Whenever a line of the material contains the string "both", it should be copied.
** Opening Records provided block **
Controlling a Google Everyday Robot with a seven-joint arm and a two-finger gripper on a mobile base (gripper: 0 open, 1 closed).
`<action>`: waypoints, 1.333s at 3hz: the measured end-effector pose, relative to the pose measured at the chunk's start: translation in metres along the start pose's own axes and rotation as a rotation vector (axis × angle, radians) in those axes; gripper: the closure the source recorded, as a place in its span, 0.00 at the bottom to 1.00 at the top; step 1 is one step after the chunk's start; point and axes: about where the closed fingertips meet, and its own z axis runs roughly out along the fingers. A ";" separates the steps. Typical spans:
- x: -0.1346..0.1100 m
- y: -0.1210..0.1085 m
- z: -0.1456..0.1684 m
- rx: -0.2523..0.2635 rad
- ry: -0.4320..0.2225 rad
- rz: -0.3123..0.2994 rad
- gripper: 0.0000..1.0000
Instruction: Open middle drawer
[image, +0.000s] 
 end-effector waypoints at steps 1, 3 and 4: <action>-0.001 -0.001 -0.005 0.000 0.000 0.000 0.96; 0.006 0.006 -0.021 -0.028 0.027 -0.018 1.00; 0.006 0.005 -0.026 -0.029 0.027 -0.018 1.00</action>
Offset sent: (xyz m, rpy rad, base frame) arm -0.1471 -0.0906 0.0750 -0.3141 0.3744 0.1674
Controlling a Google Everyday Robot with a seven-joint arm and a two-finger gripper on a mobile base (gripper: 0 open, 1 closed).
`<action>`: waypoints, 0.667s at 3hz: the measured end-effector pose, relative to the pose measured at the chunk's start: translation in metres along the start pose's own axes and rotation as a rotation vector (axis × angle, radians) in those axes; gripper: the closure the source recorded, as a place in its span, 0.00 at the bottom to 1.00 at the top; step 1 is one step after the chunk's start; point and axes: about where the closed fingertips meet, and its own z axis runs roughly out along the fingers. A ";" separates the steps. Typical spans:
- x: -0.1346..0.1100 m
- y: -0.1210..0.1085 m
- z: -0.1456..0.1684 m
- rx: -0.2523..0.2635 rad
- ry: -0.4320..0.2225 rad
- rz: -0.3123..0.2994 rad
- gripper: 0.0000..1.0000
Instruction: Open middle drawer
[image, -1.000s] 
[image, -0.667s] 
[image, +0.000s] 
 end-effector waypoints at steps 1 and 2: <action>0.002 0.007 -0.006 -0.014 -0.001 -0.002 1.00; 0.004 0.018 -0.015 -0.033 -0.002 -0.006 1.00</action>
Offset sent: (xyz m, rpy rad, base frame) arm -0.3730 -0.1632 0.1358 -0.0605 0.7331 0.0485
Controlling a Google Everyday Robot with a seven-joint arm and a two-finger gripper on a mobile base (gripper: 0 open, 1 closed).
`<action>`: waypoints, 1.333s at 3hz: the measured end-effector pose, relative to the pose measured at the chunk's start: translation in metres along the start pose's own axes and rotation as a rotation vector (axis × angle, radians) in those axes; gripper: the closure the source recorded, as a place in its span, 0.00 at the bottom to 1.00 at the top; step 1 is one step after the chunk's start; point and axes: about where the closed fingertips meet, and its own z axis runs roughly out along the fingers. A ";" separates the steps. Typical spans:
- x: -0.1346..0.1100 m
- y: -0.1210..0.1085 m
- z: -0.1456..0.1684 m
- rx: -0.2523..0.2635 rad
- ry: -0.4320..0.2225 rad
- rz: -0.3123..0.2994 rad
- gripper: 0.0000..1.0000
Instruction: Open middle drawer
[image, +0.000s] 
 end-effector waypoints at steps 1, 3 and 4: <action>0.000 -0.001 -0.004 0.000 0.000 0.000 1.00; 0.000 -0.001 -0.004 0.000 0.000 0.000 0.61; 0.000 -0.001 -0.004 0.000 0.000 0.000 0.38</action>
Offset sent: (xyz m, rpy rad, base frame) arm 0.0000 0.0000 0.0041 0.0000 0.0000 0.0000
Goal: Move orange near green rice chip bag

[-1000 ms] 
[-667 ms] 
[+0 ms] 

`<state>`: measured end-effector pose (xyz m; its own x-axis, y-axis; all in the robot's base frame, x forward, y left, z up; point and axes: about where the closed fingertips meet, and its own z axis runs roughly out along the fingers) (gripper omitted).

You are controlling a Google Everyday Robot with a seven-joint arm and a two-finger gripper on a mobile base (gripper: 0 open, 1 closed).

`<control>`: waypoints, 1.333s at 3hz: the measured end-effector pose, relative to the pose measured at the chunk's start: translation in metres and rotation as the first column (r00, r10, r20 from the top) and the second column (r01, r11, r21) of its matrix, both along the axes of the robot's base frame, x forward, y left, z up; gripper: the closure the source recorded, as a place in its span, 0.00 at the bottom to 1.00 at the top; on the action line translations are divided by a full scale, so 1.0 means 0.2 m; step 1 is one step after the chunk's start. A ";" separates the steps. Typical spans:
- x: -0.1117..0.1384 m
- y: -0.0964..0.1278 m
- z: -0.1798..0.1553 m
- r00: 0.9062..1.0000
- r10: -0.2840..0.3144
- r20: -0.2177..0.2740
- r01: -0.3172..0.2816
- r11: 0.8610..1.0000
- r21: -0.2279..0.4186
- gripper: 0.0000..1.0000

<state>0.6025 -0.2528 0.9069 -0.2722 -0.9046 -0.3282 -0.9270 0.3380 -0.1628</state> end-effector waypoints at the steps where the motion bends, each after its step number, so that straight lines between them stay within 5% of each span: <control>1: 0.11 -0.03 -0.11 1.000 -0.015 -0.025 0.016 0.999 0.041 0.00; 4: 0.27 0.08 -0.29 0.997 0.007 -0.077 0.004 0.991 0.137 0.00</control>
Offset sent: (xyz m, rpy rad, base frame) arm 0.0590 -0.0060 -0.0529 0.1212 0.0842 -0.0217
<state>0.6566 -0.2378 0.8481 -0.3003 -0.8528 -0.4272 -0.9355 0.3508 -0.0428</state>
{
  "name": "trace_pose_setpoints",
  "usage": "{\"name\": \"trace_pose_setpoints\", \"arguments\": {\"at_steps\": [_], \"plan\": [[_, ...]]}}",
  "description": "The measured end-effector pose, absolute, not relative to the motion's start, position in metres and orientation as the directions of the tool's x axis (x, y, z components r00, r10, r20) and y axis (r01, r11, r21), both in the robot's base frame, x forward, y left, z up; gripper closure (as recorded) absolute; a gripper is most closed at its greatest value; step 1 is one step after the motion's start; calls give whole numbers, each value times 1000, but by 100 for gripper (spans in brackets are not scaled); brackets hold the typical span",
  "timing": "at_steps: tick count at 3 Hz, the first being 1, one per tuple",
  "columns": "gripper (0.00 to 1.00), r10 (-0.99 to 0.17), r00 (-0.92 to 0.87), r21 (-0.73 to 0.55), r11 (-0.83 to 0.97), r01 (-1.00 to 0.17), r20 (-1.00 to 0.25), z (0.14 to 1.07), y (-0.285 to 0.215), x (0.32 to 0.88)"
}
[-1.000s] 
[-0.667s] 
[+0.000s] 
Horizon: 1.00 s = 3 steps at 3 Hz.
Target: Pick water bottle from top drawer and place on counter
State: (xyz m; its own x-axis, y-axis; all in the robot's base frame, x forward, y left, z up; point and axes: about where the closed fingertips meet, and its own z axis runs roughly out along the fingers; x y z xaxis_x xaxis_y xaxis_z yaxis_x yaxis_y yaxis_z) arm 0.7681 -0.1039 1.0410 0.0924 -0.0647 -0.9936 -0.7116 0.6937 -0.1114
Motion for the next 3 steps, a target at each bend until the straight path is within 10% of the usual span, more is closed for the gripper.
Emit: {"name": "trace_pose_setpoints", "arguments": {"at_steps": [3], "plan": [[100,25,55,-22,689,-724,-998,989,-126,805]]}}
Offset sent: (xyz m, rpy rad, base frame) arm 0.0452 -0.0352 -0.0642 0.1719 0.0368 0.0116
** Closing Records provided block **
» Task result:
`<control>`: waypoints, 1.333s at 3hz: the measured end-effector pose, relative to the pose measured at the chunk's start: translation in metres and rotation as the first column (r00, r10, r20 from the top) and the second column (r01, r11, r21) of its matrix, both along the axes of the robot's base frame, x forward, y left, z up; gripper: the closure the source recorded, as a place in its span, 0.00 at the bottom to 1.00 at the top; on the action line translations are divided by a full scale, so 1.0 means 0.2 m; step 1 is one step after the chunk's start. A ";" separates the steps. Typical spans:
  "description": "The measured end-effector pose, absolute, not relative to the motion's start, position in metres and orientation as the directions of the tool's x axis (x, y, z components r00, r10, r20) and y axis (r01, r11, r21), both in the robot's base frame, x forward, y left, z up; gripper closure (as recorded) absolute; a gripper is most closed at its greatest value; step 1 is one step after the motion's start; calls give whole numbers, each value times 1000, but by 100 for gripper (spans in brackets are not scaled); brackets hold the typical span",

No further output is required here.